De la dérobade à la cavalcade
Une alchimie complexe préside à la naissance d’une photographie. Chacun voit. Le flot et l’influx nerveux des images ne cessent jamais. Clore à toute force les paupières n’y changera rien. Celles-là nous poursuivent dans nos pensées, nos souvenirs, nos rêves. Voilà pourquoi, j’écris chacun voit, et pourquoi je n’écris pas chacun perçoit des bribes de réalité. J’ignore si les songes des non-voyants défilent en technicolor, mais je suis tenté de penser que tel est le cas pour certains d’entre-eux.
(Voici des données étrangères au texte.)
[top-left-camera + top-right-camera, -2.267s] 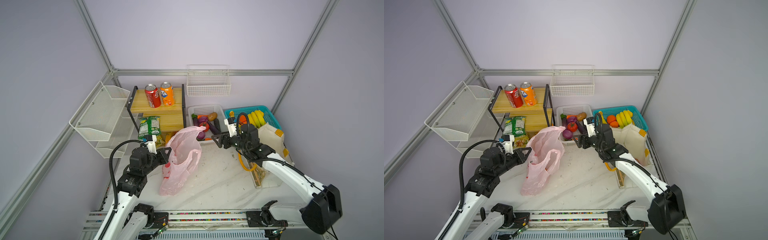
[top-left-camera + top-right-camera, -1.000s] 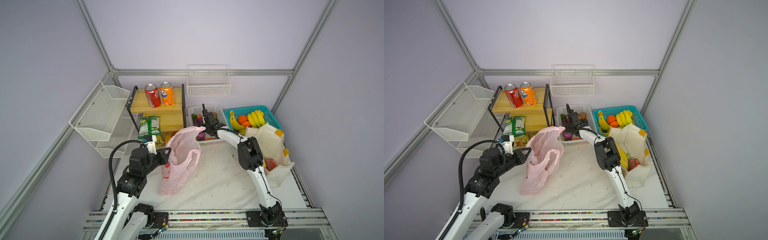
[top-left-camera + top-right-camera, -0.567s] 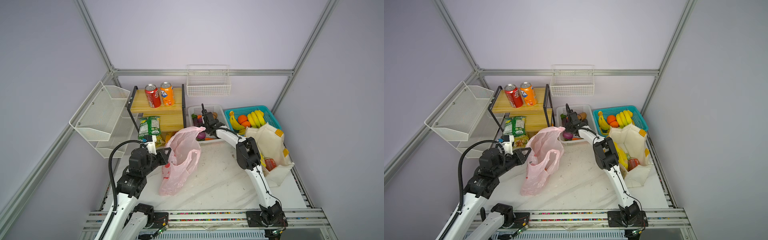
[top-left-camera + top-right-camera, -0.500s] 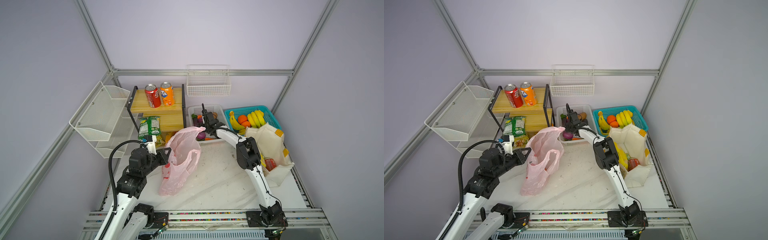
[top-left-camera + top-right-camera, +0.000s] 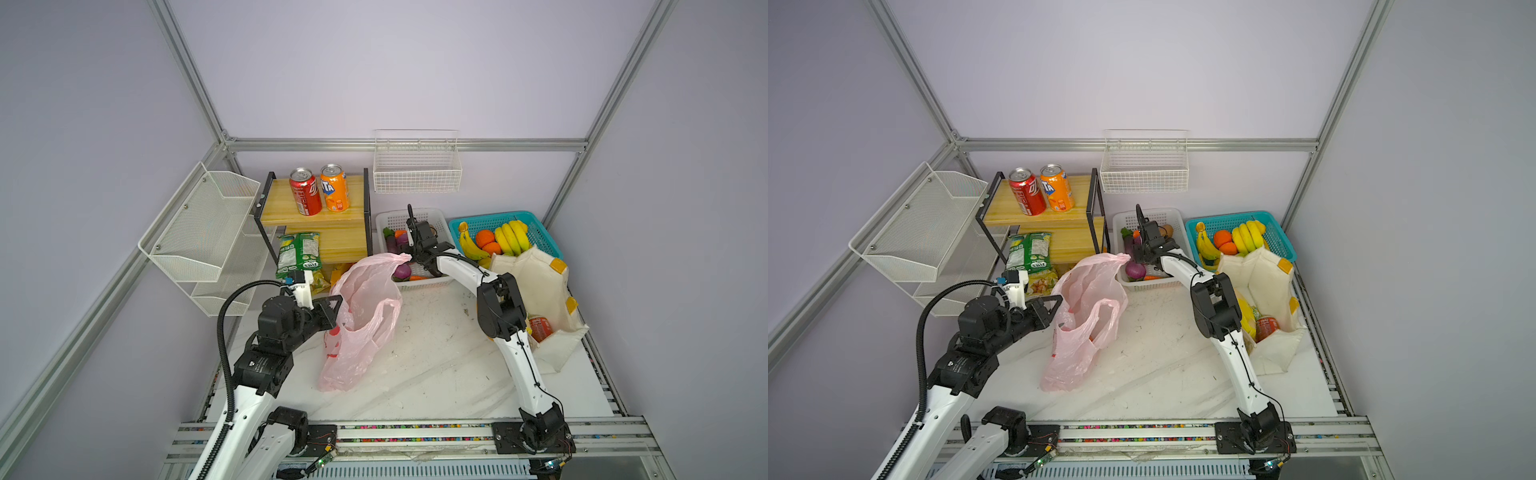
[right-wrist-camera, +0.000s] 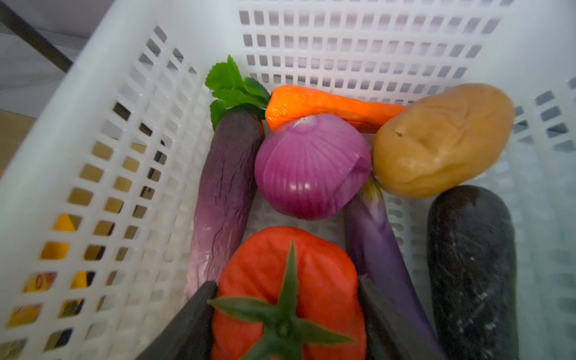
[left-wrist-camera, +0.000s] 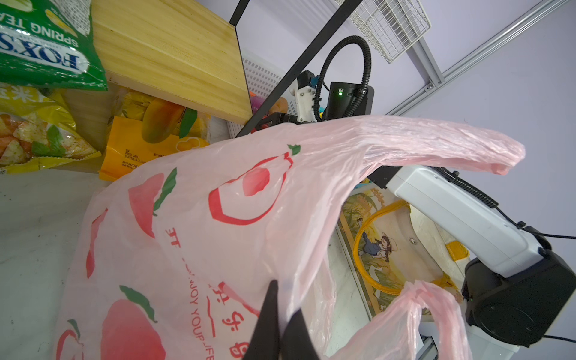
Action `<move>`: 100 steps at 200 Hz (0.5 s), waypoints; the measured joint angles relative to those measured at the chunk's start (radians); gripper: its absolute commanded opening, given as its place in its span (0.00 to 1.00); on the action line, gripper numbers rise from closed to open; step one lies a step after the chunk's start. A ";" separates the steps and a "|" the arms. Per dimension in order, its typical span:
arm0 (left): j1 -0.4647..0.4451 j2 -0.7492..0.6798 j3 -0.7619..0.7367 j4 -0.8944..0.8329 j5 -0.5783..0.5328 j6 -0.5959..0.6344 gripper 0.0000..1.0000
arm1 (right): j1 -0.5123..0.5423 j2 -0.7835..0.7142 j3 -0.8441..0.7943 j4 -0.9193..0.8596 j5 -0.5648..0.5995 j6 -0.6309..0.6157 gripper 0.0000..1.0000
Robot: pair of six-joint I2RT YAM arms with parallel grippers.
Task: Place the mixed food into the grocery bags and tie them
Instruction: 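Lower the right gripper onto the red tomato and grasp it, then carry the tomato with the right gripper into the pink bag and release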
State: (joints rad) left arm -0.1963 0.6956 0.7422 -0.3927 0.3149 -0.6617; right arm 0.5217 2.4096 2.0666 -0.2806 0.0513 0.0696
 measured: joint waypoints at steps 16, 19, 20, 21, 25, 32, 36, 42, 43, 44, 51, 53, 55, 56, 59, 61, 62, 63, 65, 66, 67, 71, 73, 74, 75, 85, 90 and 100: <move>0.000 0.000 0.000 0.000 0.002 0.000 0.00 | 0.000 -0.090 -0.084 0.008 -0.008 -0.002 0.56; 0.000 0.000 0.000 0.000 0.002 0.000 0.00 | 0.000 -0.114 -0.105 0.013 -0.009 -0.002 0.56; 0.000 0.000 0.000 0.000 0.002 0.000 0.00 | 0.000 -0.118 -0.109 0.014 -0.010 -0.002 0.56; 0.000 0.000 0.000 0.000 0.003 0.000 0.00 | 0.000 -0.126 -0.116 0.015 -0.011 -0.002 0.56; 0.000 0.000 0.000 0.000 0.003 0.000 0.00 | 0.000 -0.158 -0.141 0.020 -0.012 -0.002 0.56; 0.000 0.000 0.000 0.000 0.004 0.000 0.00 | 0.000 -0.208 -0.182 0.034 -0.016 -0.001 0.56; 0.000 0.000 0.000 0.001 0.004 0.000 0.00 | 0.000 -0.239 -0.207 0.044 -0.020 0.000 0.56; 0.000 0.000 0.000 0.002 0.006 0.000 0.00 | 0.000 -0.282 -0.243 0.058 -0.025 0.003 0.56; 0.000 0.000 0.000 0.002 0.006 0.000 0.00 | 0.000 -0.295 -0.252 0.061 -0.025 0.003 0.56; 0.000 0.000 0.000 0.002 0.006 0.000 0.00 | 0.000 -0.301 -0.256 0.063 -0.025 0.003 0.56; 0.000 0.000 0.000 0.003 0.008 0.000 0.00 | 0.000 -0.357 -0.299 0.079 -0.032 0.008 0.56; 0.000 0.000 0.000 0.003 0.010 0.000 0.00 | 0.000 -0.374 -0.313 0.088 -0.035 0.010 0.56; 0.000 0.000 0.000 0.003 0.010 0.000 0.00 | 0.000 -0.389 -0.327 0.094 -0.037 0.012 0.56; 0.000 0.000 0.000 0.003 0.011 0.000 0.00 | 0.000 -0.394 -0.331 0.096 -0.039 0.013 0.56; 0.000 0.000 0.000 0.003 0.012 0.000 0.00 | 0.000 -0.421 -0.351 0.104 -0.040 0.015 0.56; 0.000 0.000 0.000 0.003 0.013 0.000 0.00 | 0.000 -0.437 -0.366 0.112 -0.042 0.017 0.56; 0.000 0.000 0.000 0.003 0.014 0.000 0.00 | 0.000 -0.447 -0.375 0.114 -0.045 0.018 0.56; 0.000 0.000 0.000 0.003 0.014 0.000 0.00 | 0.000 -0.454 -0.380 0.116 -0.046 0.019 0.56; 0.000 0.000 0.000 0.004 0.015 0.000 0.00 | 0.000 -0.473 -0.397 0.124 -0.045 0.022 0.56; 0.000 0.000 0.000 0.004 0.015 0.000 0.00 | 0.000 -0.485 -0.408 0.129 -0.048 0.023 0.56; 0.000 0.000 0.000 0.004 0.016 0.000 0.00 | 0.000 -0.490 -0.414 0.132 -0.049 0.023 0.56; 0.000 0.000 0.000 0.005 0.018 0.000 0.00 | 0.000 -0.526 -0.448 0.143 -0.054 0.029 0.56; 0.000 0.000 0.000 0.005 0.019 0.000 0.00 | 0.000 -0.545 -0.467 0.151 -0.057 0.031 0.56; 0.000 0.000 0.000 0.005 0.019 0.000 0.00 | 0.000 -0.550 -0.473 0.154 -0.058 0.031 0.56; 0.000 0.000 0.000 0.005 0.021 0.000 0.00 | 0.000 -0.562 -0.486 0.159 -0.060 0.033 0.56; 0.000 0.000 0.000 0.010 0.026 0.000 0.00 | 0.000 -0.655 -0.584 0.191 -0.079 0.051 0.56; 0.000 0.001 0.000 0.012 0.029 0.000 0.00 | 0.000 -0.701 -0.636 0.205 -0.092 0.060 0.56; 0.000 0.001 -0.003 0.020 0.036 -0.001 0.00 | 0.000 -0.798 -0.743 0.233 -0.119 0.080 0.55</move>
State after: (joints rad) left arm -0.1963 0.6964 0.7395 -0.3725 0.3508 -0.6624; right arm 0.5217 1.6119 1.3235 -0.0471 -0.0677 0.1497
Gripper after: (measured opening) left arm 0.047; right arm 0.664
Nous voyons tous, nous regardons différemment, et compilons dans le cerveau, après qu’il a donné naissance à la représentation formelle des informations transmises par le nerf-optique, des séries de tags engendrant un corpus de clichés aussi unique qu’intime.
Contrairement à celui de la plupart des gens, l’œil du photographe est parfois voué à la frustration. Cette contrariété naît pour une part importante de la nature de ses sujets de prédilection. Au spécialiste du paysage, un nuage s’effilochant trop vite aura tôt fait de faire de l’ombre. Au photographe de rue, le hasard d’un mouvement imprévu arrachera un soupir de dépit ou bien éclairera sa pupille d’une lueur satisfaite, car le hasard fait bien les choses comme il veut. A chacun sa manière, à chacun ses déceptions, à chacun sa stratégie pour contrecarrer les mauvais plans du destin.
A reluquer d’anonymes petites culottes, ou à siphonner en macro le pistil des belles plantes, j’ai longtemps été épargné par les « Ah ! Merde ! Putain ! On peut pas se garer !» Vocabulaire ordurier, on ne peut plus adapté à la série Far West initiée entre deux balconnets auscultés au 135 mm. Série faite de rien et n’importe quoi tendus sur un plateau à la sortie d’un virage, image toute composée ou presque selon ma rhétorique. Mais, bordel, vous l’avez compris : pas moyen de se garer, ni de faire demi-tour, juste à ruminer jusqu’au prochain plateau garni qui vous file, lui aussi, sous le nez…La tolérance à la frustration n’est pas la qualité la mieux répartie parmi le genre humain en général, ni chez moi en particulier.
A emprunter vingt fois la même route, et maugréer vingt fois devant la même scène loupée, mais pas ratée, j’en conclus qu’à série Far West, cheval s’imposait. Ce ne fut pas la Jument verte qu’il me fallut dompter, mais l’orange mécanique. Une Duke 125, équipée d’un avantageux topcase et d’une sacoche de réservoir, disgracieux sur sa silhouette racée à la robe éclatante, mais ô combien pratique pour trimballer boîtiers et optiques dans de petits nids de mousse douillets. Et s’arrêter n’importe où, à l’arrache !
Pendant deux mois, j’ai traîné mon demi-siècle, dont le pied gauche n’avait pas joué avec une séquentielle depuis plus de trente ans, sur les forums ad hoc, parmi les fondus de mécanique auxquels je dois une fière bougie. Car, en enfourchant la Duke les premières semaines, je n’étais pas tant gagné par le vertige de la conquête des grands espaces, que tétanisé par l’angoisse suintante de m’encastrer dans le premier tracteur venu, ou le connard impatienté de poireauter derrière. La moisson de shoots des premières virées se résumait à ceux que j’avais évités avec plus ou moins de dextérité. Trente ans d’abstinence… faut pas croire que ça revienne exactement comme le vélo. A cinquante balais révolus, le plomb que t’a pris dans la cervelle t’a un peu plombé l’inconscience de tes vingts ans.
Les adeptes de 125 attitude, ceux du forum KTM duke m’ont abreuvé de conseils rugueux mais salvateurs : « La bonne place, c’est quand on a le paquet posé sur le réservoir ! » Foutrement vrai ! Et du coup les virolos s’enroulent avec l’aisance d’un winder entraînant une 24×36.
A tous mes interlocuteurs, je serinais la même antienne : je cherche une moto qui soit le meilleur cheval possible pour transbahuter du matériel et faire de la photo. Aussi à l’aise qu’un petit pois dans une réserve d’éléphants, j’en ai cependant demandé chaque semaine un peu plus à la bestiole furieuse, prenant goût à l’engin, la poussant sur des chemins inadaptés à ses capacités. Après 8000 kms en un an, le verdict est tombé. D’amoureux de la photo en quête d’une mule, j’étais devenu amoureux des grands espaces en quête d’un fringant destrier. A mon insu, tout au plaisir que je goutais sur la bécane empruntée parfois avec un seul appareil photo comme alibi de sortie, je roulais droit vers le permis grosse cylindrée.